» What you have to do: Bring together all lines from the listing below that contain the string "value".

** Opening Collected material block **

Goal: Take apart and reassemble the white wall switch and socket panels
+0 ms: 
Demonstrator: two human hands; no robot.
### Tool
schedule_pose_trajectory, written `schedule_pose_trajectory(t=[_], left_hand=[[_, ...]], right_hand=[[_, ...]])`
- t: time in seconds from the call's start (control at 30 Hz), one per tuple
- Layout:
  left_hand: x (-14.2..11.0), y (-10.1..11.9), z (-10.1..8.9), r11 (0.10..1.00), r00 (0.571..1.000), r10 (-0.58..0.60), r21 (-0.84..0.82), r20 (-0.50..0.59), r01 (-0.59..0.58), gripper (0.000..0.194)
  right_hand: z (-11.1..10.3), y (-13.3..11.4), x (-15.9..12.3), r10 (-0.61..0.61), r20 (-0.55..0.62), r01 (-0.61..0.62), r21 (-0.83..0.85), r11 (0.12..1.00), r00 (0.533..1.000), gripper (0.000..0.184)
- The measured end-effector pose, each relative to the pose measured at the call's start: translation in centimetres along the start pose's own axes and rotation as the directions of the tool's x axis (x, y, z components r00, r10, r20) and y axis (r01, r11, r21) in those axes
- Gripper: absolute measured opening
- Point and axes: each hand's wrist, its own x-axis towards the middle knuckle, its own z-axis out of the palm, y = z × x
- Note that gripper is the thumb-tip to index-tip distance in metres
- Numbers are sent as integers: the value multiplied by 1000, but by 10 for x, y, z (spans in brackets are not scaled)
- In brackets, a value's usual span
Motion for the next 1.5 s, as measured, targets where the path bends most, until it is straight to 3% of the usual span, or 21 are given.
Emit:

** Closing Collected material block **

» The answer:
- Numbers are sent as integers: the value multiplied by 1000, but by 10 for x, y, z (spans in brackets are not scaled)
- In brackets, a value's usual span

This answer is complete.